ABSTRACT
During early stages of ischemic brain injury, glutamate receptor hyperactivation mediates neuronal death via osmotic cell swelling. Here we show that ischemia and excess NMDA receptor activation – conditions that trigger neuronal swelling -- cause actin filaments to undergo a rapid and extensive reorganization within the somatodendritic compartment. Normally, F-actin is concentrated within dendritic spines, with relatively little F-actin in the dendrite shaft. However, beginning <5 min after incubation of neurons with NMDA, F-actin depolymerizes within dendritic spines and polymerizes into long, stable filament bundles within the dendrite shaft and soma. A similar “actinification” of the somatodendritic compartment occurs after oxygen/glucose deprivation in vitro, and in mouse brain after photothrombotic stroke in vivo.
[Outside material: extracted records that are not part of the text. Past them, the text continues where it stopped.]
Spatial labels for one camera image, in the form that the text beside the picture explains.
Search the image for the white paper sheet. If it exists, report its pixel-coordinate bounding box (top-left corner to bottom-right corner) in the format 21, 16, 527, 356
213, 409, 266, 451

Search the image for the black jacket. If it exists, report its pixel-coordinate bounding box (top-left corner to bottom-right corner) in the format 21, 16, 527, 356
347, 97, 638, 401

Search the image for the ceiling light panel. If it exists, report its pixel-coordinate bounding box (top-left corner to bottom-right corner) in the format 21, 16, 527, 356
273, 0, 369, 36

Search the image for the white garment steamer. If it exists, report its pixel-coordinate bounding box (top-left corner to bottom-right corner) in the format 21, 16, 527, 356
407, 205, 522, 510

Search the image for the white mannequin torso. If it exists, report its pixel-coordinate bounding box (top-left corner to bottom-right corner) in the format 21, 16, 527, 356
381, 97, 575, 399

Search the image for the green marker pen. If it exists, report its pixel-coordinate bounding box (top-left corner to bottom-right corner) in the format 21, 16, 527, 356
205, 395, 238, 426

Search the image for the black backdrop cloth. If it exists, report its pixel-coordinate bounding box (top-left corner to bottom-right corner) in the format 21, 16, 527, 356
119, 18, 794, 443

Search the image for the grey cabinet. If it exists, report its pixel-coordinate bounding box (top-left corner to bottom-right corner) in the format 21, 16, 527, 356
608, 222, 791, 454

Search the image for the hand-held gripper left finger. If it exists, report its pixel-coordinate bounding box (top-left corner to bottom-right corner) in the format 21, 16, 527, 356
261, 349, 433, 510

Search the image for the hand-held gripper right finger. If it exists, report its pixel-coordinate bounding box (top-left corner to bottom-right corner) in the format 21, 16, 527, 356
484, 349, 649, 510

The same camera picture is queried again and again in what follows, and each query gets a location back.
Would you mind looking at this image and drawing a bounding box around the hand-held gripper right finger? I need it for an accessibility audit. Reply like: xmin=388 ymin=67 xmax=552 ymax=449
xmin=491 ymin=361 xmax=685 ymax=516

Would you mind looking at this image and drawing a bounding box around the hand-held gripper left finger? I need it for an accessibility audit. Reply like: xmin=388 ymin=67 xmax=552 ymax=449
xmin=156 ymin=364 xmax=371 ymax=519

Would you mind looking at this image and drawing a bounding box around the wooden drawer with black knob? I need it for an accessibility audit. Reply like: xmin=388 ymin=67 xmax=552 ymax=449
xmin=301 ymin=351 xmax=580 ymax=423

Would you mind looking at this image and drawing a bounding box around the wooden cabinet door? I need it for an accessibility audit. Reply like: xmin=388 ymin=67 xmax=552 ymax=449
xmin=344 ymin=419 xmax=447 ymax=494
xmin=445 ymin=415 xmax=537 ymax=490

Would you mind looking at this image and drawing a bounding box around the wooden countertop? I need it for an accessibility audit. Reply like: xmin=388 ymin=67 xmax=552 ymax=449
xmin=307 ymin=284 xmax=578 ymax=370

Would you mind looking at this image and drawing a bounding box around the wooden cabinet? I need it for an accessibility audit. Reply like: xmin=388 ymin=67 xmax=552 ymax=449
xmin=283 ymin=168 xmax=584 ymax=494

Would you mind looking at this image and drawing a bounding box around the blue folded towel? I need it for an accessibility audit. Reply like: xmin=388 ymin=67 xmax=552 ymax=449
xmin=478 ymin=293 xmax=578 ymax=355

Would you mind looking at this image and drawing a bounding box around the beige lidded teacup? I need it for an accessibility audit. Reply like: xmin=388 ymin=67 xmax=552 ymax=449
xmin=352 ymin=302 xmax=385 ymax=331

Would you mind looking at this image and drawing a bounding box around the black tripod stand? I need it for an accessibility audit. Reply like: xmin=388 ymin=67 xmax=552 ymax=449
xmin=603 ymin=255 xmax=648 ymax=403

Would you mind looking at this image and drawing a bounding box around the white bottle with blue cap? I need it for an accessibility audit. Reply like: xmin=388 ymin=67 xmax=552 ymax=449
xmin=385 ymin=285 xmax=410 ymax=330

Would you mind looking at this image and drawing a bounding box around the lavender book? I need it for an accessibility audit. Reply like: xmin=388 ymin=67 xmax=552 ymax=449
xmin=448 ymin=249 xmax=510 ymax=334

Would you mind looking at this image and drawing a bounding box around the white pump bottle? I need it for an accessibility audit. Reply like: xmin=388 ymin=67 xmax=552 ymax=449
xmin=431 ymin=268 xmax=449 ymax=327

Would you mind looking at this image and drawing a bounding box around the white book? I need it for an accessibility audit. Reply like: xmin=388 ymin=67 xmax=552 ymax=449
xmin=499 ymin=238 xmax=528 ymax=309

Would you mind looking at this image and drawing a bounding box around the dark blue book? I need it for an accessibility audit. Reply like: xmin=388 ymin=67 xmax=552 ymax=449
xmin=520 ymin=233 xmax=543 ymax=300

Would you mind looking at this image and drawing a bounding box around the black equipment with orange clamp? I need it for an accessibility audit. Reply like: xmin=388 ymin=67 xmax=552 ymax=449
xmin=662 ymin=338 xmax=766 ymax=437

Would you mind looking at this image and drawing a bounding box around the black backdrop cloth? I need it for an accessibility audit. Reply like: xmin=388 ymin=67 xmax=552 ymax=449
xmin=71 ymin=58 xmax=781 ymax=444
Following transient, sub-lethal NMDA exposure these actin changes spontaneously reverse within 1-2 hours. A combination of Na+, Cl-, water, and Ca2+ entry are all necessary, but not individually sufficient, for induction of actinification. Spine F-actin depolymerization is also required. Actinification is driven by activation of the F-actin polymerization factor inverted formin-2 (INF2). Silencing of INF2 renders neurons more vulnerable to NMDA-induced membrane leakage and cell death, and formin inhibition markedly increases ischemic infarct severity in vivo. These results show that ischemia-induced actin filament reorganization within the dendritic compartment is an intrinsic pro-survival response that protects neurons from death induced by swelling.
Competing Interest Statement
The authors have declared no competing interest.